И руку Натальи взял. И перстень разглядел — весь в голубом сиянии. Сдвинул его чуть-чуть на пальце, и тогда просыпался из него голубой порошок. Камень вдруг стал медленно и сочно наполняться розовым светом… А Наталья Лопухина задыхалась: не от ревности — от счастья! От безмерного счастья придворной шлюхи, ослепленной бриллиантами!
…Она была статс-дама и подруга императрицы. Наталье все дозволено. И указы грозные не для нее писаны.
Глава 10
Кейзерлинг и Корф особо не жаловали один другого, как и положено соперникам. Но иногда встречались, беседуя о разном. Карл Бреверн, переводчик при Остермане, часто оживлял их компанию — при отблеске каминов, когда вино в графинах кажется рубином, а книги выступают из полумрака, позлащенные, все в коже тесной, сверкая ребрами, словно рыцари в плотном каре…
Бреверн явился сегодня поздно, спросил — о чем разговор?
— Об Остермане.., вы его знаете лучше нас.
— Мое мнение об этом человеке сложное, — отвечал Бреверн. — Там, где нужна интрига, мой начальник просто гениален. Но там, где дело касается конъюнктур положительных, важных, он просто.., бездарен! Как дипломат, мне думается, Остерман и талера не стоит. Мне стыдно говорить, но он еще.., продажен!
— Вас это заботит? — улыбнулся Корф, потянувшись к вину.

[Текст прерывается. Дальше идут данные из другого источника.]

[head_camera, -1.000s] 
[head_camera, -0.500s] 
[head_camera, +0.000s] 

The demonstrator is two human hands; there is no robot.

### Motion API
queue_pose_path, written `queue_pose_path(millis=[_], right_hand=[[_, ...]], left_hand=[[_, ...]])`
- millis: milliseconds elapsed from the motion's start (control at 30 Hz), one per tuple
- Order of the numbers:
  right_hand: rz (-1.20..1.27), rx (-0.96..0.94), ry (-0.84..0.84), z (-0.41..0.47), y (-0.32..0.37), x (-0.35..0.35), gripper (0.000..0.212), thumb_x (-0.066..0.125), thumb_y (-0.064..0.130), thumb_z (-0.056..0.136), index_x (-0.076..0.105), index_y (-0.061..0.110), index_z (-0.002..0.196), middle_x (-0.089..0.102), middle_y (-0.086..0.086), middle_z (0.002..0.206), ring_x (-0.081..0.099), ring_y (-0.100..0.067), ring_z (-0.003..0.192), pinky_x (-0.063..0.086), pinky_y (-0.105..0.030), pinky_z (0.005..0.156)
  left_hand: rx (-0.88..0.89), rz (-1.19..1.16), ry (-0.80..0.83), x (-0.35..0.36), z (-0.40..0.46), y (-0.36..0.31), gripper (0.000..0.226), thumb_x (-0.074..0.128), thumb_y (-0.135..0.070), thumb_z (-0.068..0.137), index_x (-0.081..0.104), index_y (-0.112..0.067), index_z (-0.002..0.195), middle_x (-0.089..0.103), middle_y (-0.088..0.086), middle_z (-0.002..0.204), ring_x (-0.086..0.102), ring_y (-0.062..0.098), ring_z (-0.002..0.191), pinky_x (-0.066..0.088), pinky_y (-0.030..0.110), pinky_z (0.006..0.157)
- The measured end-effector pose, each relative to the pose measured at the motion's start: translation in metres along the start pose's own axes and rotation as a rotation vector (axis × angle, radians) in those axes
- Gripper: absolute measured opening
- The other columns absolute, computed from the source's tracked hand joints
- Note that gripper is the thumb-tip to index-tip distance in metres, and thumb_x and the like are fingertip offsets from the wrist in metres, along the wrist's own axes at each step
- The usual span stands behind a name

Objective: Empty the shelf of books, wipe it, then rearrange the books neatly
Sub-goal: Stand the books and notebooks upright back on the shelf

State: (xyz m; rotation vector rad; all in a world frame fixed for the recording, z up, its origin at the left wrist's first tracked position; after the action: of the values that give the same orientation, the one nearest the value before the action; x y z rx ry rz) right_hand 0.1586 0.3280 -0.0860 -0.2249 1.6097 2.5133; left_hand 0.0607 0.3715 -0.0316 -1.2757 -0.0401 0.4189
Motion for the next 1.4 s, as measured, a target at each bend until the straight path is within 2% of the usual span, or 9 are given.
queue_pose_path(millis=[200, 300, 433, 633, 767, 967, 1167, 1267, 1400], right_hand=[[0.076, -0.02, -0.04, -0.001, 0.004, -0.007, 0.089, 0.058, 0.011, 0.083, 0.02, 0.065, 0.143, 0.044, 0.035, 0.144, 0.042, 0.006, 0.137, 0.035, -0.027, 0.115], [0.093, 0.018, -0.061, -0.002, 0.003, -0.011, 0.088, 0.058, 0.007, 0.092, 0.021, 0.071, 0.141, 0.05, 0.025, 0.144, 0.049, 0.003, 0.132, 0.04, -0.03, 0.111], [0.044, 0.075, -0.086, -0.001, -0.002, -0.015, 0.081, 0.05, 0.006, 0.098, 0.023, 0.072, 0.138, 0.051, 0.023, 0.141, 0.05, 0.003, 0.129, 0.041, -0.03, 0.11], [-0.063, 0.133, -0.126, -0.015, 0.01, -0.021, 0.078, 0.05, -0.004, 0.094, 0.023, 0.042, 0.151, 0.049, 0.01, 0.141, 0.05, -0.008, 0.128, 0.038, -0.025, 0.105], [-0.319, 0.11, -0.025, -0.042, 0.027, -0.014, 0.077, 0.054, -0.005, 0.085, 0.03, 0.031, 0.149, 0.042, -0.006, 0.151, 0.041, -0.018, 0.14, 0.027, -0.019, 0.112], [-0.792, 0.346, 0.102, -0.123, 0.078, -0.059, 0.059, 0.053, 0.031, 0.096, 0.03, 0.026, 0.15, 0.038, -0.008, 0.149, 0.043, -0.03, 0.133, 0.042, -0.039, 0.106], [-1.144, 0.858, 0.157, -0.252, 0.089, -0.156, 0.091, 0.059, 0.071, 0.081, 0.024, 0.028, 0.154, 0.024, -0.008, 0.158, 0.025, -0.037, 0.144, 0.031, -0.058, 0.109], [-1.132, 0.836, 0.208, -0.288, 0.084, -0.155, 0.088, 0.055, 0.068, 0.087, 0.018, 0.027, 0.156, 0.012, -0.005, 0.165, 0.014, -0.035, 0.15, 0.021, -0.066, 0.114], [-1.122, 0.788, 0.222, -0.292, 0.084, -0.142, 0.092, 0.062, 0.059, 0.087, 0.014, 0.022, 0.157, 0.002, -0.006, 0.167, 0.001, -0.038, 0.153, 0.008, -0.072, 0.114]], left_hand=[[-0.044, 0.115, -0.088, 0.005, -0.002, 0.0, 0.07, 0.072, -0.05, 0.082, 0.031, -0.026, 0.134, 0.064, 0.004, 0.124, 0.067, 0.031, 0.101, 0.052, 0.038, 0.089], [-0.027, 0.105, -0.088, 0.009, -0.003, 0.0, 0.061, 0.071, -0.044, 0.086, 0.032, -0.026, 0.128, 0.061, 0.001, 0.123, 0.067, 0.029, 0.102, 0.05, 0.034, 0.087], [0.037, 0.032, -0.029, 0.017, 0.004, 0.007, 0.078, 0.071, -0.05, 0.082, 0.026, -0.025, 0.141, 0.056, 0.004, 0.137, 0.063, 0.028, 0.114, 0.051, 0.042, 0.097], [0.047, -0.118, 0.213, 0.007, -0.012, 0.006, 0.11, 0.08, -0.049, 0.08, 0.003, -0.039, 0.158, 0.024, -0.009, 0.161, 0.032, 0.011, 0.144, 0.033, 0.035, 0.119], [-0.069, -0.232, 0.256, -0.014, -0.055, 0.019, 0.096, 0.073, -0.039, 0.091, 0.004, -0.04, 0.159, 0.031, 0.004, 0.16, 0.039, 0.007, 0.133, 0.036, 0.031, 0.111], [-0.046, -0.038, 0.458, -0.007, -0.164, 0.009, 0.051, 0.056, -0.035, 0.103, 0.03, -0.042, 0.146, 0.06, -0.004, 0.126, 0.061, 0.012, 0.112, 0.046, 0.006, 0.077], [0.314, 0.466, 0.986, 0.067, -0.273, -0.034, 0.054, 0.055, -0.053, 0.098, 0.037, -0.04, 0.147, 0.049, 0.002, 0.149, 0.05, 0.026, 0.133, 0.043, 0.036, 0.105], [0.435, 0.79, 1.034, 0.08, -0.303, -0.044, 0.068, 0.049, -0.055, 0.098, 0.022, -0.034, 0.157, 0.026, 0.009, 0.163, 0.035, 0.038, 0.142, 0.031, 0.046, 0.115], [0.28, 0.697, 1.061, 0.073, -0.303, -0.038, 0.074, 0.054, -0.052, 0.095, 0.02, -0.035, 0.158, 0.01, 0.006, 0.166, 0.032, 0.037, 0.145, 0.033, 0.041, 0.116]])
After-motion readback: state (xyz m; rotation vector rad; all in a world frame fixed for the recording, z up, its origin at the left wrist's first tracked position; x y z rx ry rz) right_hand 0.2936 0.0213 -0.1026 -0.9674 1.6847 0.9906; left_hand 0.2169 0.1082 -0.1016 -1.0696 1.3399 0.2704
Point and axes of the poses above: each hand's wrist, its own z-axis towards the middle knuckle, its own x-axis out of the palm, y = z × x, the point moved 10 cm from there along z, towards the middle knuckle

— Не скрою — да… Ибо, — отвечал Бреверн, — хотим мы того или не хотим, но наша родина, маленькая Курляндия, безусловно вольется в Россию, и судьба России должна стать нашей судьбой. И служить России нам, курляндцам, надо столь же честно, как мы служили бы самой Курляндии… Не странно это, барон?

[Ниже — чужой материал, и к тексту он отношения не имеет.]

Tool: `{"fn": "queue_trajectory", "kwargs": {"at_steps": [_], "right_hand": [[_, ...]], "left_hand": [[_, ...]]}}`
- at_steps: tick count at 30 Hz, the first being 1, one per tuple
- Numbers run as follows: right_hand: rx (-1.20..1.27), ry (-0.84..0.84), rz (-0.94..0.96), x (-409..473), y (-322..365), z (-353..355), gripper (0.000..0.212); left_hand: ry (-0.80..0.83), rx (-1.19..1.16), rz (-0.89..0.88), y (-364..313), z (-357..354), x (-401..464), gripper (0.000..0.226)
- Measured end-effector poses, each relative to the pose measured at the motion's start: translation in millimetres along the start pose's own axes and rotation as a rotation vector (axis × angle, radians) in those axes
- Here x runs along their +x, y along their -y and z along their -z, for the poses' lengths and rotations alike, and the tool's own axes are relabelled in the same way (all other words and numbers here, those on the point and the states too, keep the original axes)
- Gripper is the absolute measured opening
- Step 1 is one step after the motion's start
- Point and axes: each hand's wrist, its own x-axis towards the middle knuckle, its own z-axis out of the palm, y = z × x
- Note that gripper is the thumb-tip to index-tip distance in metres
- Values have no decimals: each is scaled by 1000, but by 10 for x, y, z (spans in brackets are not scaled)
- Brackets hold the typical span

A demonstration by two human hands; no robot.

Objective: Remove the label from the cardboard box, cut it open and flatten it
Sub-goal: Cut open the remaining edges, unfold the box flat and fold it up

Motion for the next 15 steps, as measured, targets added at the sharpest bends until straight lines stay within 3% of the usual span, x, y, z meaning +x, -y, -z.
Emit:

— Нет, отчего же, Бреверн? Я тоже размышлял об этом, — ответил Корф. — Лучше уж нам перевариться в соку грандиозного русского мира, нежели Курляндия станет придатком бесстыжей Пруссии иль безрассудной Польши… Разве не так, Кейзерлинг?
— Но Густав Левенвольде, — сказал на это Кейзерлинг, — кажется, затем и поехал в Берлин, чтобы Прусского маркграфа Карла сделать мужем маленькой принцессы… Не станет ли сама Россия придатком бесстыжей Пруссии, барон?
— Молчите, — сказал Бреверн. — Об этом еще ничего не знают в Вене, и цесарцы не простят России, если предпочтение в женихе будет оказано Гогенцоллерну, а не Габсбургу…
— Откуда вы сейчас, Бреверн? — спросил его Корф.
— Я от Рейнгольда Левенвольде, и там была Наталья Лопухина — самая красивая женщина в России… Но я заметил одну странную вещь: перстень на ее пальце меняет цвет. Когда она пришла — он был голубой, как небеса, а потом приобрел оттенок крови… Что это значит, бароны?
— Перемена в освещении, — сказал Кейзерлинг.
— Точнее — яд! — поправил Корф. — От яда цвет меняется в том перстне… В роду Левенвольде, согласно фамильным хроникам, немало было отравителей. Такой же перстень есть у Густава Левенвольде; возможно, что Рейнгольд свой подарил Наталье… Красавицы этой надобно стеречься. Но это между нами, друзья. А вот успели ль вы запастись ядом?
— Зачем? — засмеялись оба — и Кейзерлинг, и Бреверн.
— Затем, — ответил Корф, — что конец наш может ужасен. Нельзя плевать в душу народа русского бесконечно.
— Я никогда не плевал, — ответил Бреверн.
— Вы — нет, но это делают другие. Уже одно наше засилие в этой стране Россию не возвышает, а лишь унижает… В гневе праведном русские снесут голову не только Бирену, но и вам, Бреверн!
— Ты не боишься за свой язык, Корф? — спросил Кейзерлинг.
— А кого мне бояться? Бирена? Ха-ха… Но за мною стоит рыцарство курляндское. Если же Бирен рискнет закатить мне оплеуху, то он тут же получит ее от меня обратно…
— Ты редко кормишь, Корф, а больше говоришь… Корф нажал на потаенный рычаг: стена неслышно поехала в сторону, открывая для обзора гигантскую библиотеку.
— Вот, — вздохнул Корф, — ради этого я живу! Ради этого имею тысячи рабов, которые своим неустанным трудом дают мне счастье познавать людские мысли на расстоянии… — Он вдруг наморщил лоб и стал подозрительно мрачен. — Вон там, — точно показал рукой, — да, именно там, еще утром стояла одна книга. Но теперь ее нет на месте! И я не могу понять, кому она понадобилась?